If we consider the evaluation map $\mathbb Z[x] \to \mathbb Z$ sending $x \rightsquigarrow 2$, then I believe the kernel of the map is $(x-2)$? I am not sure about this since not every ideal of $\mathbb Z[x]$ is principal.
If this is true then we know that $\mathbb Z[x]/(x-2) = \mathbb Z[2]$. But since $2 \in \mathbb Z$, then $\mathbb Z[2]=\mathbb Z$. Is this last implication correct?
Answering the original question first. Yes it is true. The reason is, taking any polynomial $p(x)=\sum a_ix^i$. Then we know that $x-2\equiv0$ which is equivalent to "when we see $x$, we transform it into $2$". So the polynomial above is congruent to $\sum a_i(2)^i$ which is an integer. So every polynomial can be transformed into integers, and (of course) all integers are inside the quotient, and is pairwisely not congruent to each other (since $n\equiv 0\implies n=0$).
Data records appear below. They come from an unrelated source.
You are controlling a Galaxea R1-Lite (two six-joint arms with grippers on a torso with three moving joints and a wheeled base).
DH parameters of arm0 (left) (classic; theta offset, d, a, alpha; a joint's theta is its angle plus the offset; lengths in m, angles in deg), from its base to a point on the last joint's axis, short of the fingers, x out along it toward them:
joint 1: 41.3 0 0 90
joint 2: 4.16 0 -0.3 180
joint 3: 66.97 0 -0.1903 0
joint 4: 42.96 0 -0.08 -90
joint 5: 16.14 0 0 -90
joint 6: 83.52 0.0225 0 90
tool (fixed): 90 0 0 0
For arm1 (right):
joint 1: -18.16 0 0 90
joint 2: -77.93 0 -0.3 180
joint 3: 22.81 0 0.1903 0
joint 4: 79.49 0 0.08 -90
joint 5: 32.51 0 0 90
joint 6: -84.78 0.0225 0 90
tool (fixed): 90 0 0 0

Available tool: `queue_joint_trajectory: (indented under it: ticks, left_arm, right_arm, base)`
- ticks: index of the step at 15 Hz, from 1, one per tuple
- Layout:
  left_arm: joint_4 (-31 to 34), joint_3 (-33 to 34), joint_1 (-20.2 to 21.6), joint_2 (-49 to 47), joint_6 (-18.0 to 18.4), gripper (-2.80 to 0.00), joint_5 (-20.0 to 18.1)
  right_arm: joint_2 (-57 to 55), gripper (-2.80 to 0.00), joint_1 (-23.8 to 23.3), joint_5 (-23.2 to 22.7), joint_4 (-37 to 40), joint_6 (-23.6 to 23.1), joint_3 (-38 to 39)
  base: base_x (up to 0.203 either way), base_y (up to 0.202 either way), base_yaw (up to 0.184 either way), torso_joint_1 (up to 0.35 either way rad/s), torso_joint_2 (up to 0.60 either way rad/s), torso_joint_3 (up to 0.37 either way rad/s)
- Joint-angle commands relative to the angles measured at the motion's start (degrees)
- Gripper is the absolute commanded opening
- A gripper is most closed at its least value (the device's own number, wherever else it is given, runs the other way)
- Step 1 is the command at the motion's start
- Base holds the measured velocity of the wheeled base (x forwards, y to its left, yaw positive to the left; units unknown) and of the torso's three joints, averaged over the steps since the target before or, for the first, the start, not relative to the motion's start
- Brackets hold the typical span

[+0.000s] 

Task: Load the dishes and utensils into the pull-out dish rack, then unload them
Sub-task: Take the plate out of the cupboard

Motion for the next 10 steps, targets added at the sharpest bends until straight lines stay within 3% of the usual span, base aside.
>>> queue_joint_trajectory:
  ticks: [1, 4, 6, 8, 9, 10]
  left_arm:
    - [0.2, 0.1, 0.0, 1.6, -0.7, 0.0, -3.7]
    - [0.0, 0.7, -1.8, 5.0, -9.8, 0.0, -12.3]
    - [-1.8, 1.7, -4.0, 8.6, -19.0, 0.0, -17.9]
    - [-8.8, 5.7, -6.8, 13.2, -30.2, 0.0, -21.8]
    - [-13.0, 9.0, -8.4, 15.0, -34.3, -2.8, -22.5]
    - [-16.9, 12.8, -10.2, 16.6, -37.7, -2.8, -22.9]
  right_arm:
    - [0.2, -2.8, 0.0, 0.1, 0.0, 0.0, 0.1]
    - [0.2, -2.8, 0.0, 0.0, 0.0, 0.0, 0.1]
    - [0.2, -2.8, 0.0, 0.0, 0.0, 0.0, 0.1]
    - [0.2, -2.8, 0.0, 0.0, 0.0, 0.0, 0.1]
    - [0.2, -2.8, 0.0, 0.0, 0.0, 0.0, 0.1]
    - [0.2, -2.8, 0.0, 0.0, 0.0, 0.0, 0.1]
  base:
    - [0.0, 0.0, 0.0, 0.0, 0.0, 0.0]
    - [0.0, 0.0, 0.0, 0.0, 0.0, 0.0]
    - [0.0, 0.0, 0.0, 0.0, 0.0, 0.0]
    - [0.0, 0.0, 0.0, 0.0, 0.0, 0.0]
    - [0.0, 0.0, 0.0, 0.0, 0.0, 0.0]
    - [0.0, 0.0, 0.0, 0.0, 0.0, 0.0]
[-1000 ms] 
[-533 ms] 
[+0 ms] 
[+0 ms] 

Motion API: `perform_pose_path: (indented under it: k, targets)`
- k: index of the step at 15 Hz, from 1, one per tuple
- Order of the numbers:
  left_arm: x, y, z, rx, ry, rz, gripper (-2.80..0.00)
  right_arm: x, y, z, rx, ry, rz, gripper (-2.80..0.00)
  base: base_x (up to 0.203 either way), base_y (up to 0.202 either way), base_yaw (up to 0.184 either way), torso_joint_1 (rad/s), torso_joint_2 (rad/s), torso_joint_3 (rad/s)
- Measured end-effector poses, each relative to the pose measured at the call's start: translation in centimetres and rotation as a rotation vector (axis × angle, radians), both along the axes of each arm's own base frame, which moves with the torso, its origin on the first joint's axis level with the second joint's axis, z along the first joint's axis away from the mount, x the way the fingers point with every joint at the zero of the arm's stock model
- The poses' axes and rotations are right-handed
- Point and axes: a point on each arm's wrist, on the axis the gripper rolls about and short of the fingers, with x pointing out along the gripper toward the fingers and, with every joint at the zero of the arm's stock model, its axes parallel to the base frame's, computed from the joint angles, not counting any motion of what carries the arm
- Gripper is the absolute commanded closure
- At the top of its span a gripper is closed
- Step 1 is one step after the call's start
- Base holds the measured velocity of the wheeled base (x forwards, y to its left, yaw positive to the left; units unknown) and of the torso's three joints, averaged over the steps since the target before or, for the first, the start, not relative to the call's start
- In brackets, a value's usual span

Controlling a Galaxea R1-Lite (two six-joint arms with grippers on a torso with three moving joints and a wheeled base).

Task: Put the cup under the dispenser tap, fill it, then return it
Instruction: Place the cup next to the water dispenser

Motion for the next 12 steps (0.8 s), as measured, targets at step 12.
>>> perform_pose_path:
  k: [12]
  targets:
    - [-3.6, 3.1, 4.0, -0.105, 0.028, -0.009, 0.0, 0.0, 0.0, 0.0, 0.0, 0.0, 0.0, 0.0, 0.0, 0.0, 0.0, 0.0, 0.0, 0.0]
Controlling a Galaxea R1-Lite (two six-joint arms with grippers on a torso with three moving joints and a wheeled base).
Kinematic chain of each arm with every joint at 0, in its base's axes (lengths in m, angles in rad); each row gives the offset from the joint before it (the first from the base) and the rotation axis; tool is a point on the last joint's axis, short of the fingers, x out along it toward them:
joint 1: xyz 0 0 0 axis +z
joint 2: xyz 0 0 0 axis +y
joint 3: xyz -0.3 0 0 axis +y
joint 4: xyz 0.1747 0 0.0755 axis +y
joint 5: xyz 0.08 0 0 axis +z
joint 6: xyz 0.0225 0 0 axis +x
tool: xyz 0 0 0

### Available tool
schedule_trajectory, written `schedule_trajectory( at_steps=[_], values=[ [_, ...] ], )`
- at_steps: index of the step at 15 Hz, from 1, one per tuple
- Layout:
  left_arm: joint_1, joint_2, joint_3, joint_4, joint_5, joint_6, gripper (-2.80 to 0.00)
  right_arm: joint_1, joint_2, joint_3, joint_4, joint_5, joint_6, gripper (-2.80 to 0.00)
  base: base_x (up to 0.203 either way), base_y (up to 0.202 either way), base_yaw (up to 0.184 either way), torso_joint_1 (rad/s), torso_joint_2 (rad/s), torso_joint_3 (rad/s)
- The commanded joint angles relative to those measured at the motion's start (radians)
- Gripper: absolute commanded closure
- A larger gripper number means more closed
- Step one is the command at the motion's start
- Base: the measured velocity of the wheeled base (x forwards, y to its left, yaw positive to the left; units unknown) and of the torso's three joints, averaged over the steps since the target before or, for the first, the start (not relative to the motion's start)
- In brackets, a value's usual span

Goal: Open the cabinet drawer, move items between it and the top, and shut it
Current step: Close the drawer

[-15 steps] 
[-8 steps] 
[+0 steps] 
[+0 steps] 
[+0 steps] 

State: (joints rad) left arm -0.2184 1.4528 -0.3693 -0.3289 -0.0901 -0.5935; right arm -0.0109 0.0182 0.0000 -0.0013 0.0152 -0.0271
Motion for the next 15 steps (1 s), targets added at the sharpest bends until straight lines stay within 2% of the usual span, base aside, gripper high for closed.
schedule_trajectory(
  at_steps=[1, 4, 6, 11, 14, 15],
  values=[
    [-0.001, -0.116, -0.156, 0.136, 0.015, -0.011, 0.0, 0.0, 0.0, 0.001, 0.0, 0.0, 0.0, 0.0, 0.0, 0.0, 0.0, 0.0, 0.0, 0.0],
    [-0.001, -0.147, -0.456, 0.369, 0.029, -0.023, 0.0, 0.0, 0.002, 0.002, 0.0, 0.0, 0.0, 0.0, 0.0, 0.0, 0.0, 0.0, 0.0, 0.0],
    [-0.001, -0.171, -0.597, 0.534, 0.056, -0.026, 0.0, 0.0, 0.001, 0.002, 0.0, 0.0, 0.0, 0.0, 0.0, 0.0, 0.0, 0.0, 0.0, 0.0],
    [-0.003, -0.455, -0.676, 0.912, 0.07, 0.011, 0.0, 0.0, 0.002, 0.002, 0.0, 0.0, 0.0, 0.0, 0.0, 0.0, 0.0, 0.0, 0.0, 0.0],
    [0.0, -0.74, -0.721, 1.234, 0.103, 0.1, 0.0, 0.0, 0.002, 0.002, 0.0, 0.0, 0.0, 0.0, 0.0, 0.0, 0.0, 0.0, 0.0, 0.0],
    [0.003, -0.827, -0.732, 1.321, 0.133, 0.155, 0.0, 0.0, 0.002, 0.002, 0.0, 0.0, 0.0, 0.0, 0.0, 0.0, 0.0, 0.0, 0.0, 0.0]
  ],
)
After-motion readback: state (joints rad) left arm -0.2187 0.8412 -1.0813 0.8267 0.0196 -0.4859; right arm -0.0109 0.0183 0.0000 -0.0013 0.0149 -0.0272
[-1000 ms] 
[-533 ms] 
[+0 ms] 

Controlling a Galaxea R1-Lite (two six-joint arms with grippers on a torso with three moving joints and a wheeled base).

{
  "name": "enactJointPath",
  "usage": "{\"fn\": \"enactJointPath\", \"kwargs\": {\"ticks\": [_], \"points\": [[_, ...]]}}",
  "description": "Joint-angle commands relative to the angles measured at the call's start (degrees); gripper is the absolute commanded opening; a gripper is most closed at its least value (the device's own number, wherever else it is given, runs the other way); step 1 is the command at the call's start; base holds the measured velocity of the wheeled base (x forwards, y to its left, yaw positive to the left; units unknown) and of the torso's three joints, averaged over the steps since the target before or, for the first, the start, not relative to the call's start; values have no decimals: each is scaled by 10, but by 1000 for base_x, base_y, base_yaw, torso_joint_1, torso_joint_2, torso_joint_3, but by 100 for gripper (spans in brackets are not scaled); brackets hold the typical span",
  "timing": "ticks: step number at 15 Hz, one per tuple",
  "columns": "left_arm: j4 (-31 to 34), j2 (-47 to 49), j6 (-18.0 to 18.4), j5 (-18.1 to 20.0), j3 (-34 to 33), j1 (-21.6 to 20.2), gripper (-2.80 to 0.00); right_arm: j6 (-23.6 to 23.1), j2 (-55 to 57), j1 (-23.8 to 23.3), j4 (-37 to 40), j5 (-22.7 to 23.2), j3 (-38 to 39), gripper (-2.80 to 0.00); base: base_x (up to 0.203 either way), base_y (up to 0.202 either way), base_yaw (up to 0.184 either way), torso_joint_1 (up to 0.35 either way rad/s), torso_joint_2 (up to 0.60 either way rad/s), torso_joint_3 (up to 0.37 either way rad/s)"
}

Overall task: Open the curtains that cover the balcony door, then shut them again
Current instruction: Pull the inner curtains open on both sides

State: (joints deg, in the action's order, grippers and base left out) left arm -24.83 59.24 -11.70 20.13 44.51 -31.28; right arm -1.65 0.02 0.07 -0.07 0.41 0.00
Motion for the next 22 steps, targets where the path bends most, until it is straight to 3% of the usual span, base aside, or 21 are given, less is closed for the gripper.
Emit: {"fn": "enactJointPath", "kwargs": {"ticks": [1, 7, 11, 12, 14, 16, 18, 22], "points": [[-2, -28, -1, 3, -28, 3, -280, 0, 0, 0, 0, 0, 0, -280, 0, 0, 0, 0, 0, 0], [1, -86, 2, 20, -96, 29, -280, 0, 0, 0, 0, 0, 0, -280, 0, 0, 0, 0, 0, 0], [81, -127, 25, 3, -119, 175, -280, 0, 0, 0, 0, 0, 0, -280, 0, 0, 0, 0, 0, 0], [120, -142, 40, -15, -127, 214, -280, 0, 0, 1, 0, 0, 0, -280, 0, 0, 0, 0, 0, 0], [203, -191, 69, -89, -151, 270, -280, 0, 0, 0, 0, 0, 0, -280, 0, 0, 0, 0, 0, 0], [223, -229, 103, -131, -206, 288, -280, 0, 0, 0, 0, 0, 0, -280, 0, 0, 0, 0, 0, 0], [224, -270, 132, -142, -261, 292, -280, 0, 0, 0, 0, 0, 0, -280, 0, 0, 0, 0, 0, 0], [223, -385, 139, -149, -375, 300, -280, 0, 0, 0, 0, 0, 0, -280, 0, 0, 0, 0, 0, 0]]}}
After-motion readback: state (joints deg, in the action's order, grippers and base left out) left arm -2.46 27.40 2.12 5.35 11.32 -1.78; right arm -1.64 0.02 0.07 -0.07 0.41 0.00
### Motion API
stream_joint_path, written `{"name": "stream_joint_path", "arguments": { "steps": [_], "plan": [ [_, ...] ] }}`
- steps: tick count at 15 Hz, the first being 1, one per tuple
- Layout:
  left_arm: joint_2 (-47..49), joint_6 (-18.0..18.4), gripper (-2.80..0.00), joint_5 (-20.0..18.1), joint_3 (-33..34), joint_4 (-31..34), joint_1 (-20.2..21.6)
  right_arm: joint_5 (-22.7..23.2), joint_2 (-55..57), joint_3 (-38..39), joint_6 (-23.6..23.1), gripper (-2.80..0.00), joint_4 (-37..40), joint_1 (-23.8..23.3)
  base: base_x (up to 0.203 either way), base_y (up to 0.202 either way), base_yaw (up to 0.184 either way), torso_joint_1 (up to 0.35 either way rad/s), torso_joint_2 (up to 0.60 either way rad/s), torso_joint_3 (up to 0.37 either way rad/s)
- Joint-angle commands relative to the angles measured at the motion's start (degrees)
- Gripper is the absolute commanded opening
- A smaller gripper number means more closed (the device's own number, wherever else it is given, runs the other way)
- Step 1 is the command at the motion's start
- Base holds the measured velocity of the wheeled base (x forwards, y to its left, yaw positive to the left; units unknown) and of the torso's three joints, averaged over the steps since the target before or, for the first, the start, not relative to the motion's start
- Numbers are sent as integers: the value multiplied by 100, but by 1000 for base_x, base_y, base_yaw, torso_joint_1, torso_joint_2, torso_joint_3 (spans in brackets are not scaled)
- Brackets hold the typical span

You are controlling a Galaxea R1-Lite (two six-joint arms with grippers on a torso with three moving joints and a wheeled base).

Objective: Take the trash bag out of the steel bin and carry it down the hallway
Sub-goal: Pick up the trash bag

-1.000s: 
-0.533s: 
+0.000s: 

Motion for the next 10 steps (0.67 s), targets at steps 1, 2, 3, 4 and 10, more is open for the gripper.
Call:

So it finishes the proof.
Your last implication is correct. We can see that we have essentially substituted $x$ as $2$ with the equivalence relationship. An extra mind-teaser is to find what $\mathbb{Z}[x]/(2x-1)$ means. I had an assignment problem on this and its structure kind of nice, so that I put it here for your reference too.